**Problem statement**
From the line with "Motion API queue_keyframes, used" through the line with "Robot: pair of", inclusive, return each line of the data below exactly and leave the rest out.

**Stored items**
------------------------------------------------------------
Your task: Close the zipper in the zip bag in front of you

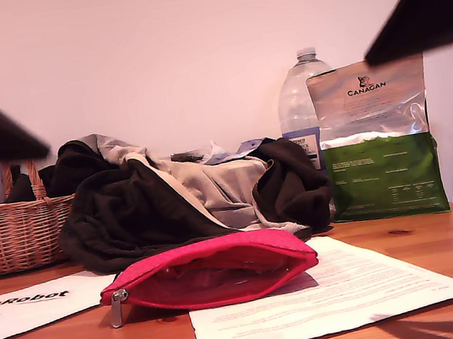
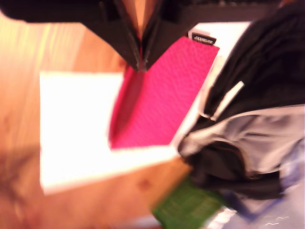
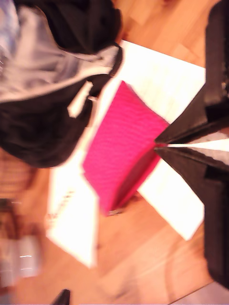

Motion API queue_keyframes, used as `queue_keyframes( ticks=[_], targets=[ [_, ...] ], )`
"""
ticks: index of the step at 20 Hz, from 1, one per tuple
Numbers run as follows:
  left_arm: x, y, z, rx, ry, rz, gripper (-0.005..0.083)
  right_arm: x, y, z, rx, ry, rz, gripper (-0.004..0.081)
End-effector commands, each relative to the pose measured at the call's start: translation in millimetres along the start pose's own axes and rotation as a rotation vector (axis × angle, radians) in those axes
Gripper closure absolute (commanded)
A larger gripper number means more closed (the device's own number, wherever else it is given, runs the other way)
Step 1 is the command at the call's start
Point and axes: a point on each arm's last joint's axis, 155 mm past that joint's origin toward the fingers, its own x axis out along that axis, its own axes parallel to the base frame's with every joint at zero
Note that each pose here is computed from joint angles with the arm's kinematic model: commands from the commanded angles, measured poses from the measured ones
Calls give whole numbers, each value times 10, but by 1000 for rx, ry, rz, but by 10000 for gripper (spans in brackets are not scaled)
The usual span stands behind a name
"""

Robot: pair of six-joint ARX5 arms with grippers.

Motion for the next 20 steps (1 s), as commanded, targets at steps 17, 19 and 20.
queue_keyframes(
  ticks=[17,19,20],
  targets=[
    [743,145,-884,595,155,-93,500,121,88,-81,-12,30,33,783],
    [801,178,-941,642,160,-92,500,121,88,-80,-12,30,33,783],
    [831,196,-954,639,158,-89,500,121,88,-80,-12,30,33,783]
  ],
)
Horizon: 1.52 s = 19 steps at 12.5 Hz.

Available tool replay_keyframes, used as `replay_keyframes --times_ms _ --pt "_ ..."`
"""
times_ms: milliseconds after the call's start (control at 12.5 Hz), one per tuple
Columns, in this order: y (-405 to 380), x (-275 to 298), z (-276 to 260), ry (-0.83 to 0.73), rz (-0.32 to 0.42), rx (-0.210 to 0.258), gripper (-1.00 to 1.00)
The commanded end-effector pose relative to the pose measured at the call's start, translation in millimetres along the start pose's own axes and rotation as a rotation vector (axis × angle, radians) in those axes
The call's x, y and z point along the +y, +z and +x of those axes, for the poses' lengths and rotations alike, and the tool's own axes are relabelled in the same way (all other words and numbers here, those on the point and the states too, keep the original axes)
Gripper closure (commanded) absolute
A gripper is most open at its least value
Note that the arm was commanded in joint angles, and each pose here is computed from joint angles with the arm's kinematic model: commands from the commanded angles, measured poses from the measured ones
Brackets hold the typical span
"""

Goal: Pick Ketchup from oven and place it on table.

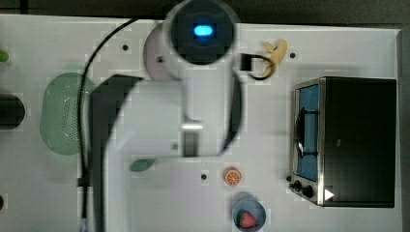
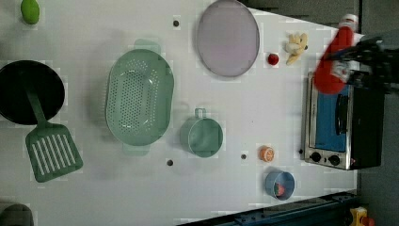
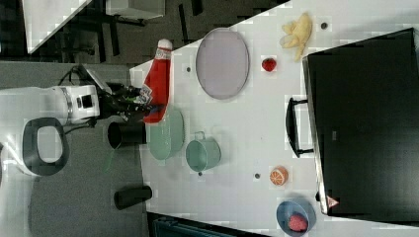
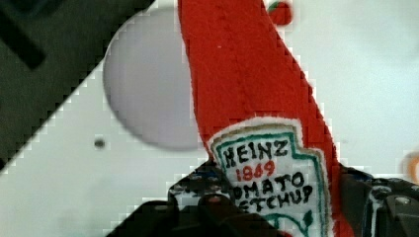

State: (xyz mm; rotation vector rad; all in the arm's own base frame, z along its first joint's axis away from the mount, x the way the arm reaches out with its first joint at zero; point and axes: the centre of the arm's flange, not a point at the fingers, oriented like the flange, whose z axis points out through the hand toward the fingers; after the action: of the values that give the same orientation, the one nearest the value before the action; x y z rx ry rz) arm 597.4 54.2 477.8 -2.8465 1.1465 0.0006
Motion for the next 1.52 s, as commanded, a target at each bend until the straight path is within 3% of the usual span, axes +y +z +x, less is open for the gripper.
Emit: replay_keyframes --times_ms 80,400,640,960,1040,1200,1520 --pt "79.6 56.2 25.0 0.119 -0.08 -0.057 -0.23" --pt "150.2 90.7 12.9 0.135 -0.088 -0.029 -0.23" --pt "199.5 118.1 11.4 0.165 -0.127 -0.041 -0.23" --pt "250.9 129.0 13.4 0.172 -0.145 -0.019 -0.26" --pt "258.8 129.8 14.6 0.171 -0.144 -0.01 -0.42" --pt "265.7 129.9 17.3 0.175 -0.132 0.011 -0.93" --pt "185.6 110.9 27.6 0.262 -0.024 0.07 -1.0"
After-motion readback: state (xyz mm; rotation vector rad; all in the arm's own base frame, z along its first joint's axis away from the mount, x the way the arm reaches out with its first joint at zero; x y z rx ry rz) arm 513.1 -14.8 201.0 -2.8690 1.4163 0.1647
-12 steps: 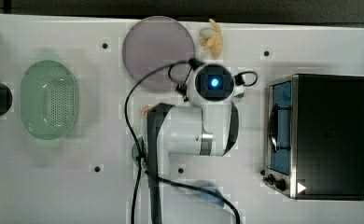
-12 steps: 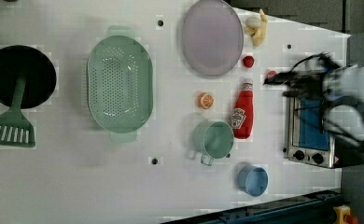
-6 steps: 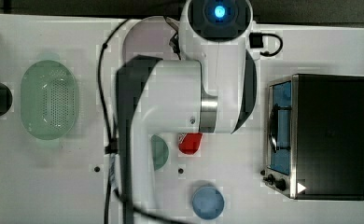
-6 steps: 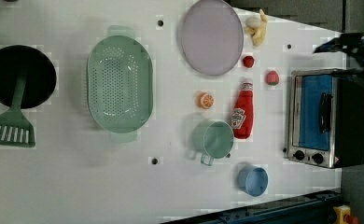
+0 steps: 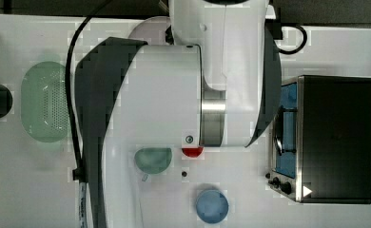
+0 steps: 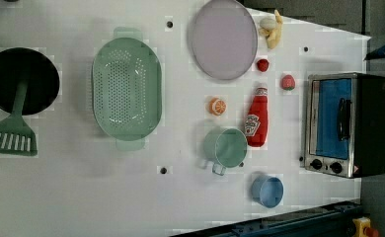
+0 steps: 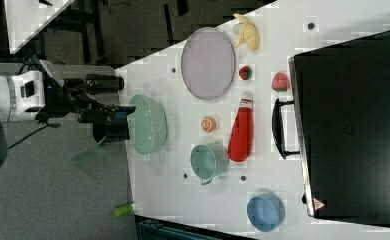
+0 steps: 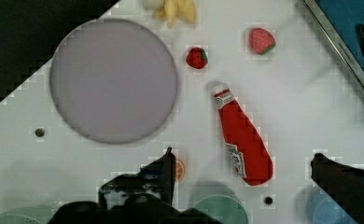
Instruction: Pick ketchup from plate and place it on table.
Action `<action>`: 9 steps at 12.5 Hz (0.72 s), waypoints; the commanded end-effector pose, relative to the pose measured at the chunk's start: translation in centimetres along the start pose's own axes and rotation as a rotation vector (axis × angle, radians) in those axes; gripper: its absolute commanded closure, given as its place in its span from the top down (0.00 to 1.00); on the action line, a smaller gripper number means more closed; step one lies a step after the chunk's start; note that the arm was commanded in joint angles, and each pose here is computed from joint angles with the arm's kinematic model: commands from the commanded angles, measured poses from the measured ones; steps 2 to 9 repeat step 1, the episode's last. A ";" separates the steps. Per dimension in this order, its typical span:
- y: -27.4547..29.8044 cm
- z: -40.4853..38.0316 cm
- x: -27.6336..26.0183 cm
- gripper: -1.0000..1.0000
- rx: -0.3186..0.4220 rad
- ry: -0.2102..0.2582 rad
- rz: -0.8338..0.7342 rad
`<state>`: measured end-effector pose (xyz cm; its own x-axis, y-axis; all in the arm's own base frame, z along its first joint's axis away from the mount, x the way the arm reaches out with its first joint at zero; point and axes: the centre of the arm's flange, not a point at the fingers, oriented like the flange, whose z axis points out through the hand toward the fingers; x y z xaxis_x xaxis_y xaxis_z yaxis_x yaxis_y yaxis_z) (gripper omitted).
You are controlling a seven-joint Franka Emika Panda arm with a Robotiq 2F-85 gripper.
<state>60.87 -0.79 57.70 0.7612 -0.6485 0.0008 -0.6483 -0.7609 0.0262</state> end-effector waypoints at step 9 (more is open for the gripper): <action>1.2 -1.5 0.1 1.00 -0.021 -0.025 0.061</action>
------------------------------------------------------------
**Response for this exercise**
Motion API queue_keyframes, used as `queue_keyframes( ticks=[_], targets=[ [_, ...] ], )`
"""
ticks: index of the step at 20 Hz, from 1, one per tuple
Numbers run as follows:
  left_arm: x, y, z, rx, ry, rz, gripper (-0.005..0.083)
  right_arm: x, y, z, rx, ry, rz, gripper (-0.004..0.081)
End-effector commands, each relative to the pose measured at the call's start: translation in millimetres along the start pose's own axes and rotation as a rotation vector (axis × angle, radians) in those axes
Gripper closure absolute (commanded)
A larger gripper number means more closed (the device's own number, wherever else it is given, runs the other way)
Step 1 is the command at the call's start
Point and axes: a point on each arm's last joint's axis, 155 mm past that joint's origin toward the fingers, its own x axis out along that axis, its own axes parallel to the base frame's with every joint at zero
Note that each pose here is computed from joint angles with the arm's kinematic model: commands from the commanded angles, measured poses from the measured ones
Calls give whole numbers, each value times 10, but by 1000 for rx, ry, rz, but by 10000 for gripper (spans in brackets are not scaled)
The usual span stands behind a name
"""

Robot: pair of six-joint ARX5 arms with grippers.

The answer, as written, is complete.